(SUPPLIED INFORMATION)
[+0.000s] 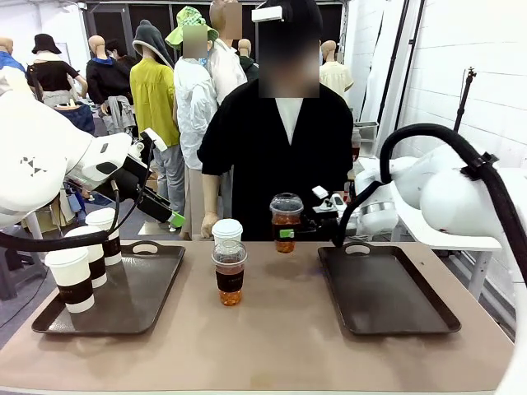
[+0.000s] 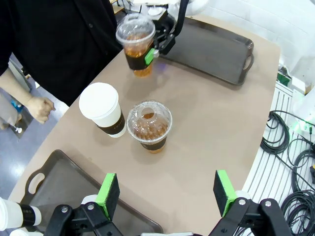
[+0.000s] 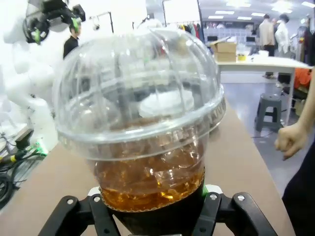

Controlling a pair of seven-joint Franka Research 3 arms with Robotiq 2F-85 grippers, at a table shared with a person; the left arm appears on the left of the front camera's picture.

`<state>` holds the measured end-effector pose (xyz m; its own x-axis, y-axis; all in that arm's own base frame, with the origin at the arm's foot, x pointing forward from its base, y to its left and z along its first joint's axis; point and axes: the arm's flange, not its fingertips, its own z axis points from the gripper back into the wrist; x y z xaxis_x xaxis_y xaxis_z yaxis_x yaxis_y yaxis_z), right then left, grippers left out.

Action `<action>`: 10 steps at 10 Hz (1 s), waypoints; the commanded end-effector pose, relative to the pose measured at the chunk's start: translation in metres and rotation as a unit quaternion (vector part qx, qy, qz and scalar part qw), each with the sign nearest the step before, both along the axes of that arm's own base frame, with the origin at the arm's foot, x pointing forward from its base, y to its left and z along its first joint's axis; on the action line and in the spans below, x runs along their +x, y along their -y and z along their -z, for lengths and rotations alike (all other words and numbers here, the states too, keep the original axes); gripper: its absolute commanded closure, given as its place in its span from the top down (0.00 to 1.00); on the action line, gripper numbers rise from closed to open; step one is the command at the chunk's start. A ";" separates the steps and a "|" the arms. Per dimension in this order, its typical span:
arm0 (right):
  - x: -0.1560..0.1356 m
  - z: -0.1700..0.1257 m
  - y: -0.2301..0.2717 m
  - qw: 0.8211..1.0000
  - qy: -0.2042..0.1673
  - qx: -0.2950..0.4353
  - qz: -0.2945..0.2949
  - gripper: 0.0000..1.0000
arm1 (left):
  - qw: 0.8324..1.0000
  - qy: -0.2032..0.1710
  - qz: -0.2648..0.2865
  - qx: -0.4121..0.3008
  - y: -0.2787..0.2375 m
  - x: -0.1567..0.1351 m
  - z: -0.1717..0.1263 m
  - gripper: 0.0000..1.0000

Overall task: Distribute the coffee onto the tray.
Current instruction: Pick up one iced Americano and place it on the right Handle tray.

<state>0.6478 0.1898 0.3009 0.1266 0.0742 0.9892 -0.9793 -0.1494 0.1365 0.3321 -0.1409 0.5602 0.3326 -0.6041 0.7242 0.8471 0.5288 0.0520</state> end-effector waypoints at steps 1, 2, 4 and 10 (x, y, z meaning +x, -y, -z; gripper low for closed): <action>-0.015 -0.023 0.041 1.000 -0.012 0.007 -0.003 0.61 | 1.000 -0.002 0.001 -0.004 -0.001 0.000 0.001 1.00; -0.017 -0.030 0.063 1.000 -0.013 0.014 -0.006 0.61 | 1.000 -0.002 0.001 -0.004 -0.001 0.000 0.001 1.00; -0.021 -0.035 0.107 1.000 -0.014 0.009 0.012 0.61 | 1.000 -0.002 0.001 -0.004 -0.001 0.000 0.001 1.00; -0.021 -0.016 0.169 0.998 -0.020 0.003 0.052 0.61 | 1.000 -0.002 0.001 -0.004 -0.001 0.000 0.001 1.00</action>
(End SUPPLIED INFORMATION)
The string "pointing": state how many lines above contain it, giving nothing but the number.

TASK SOLUTION
2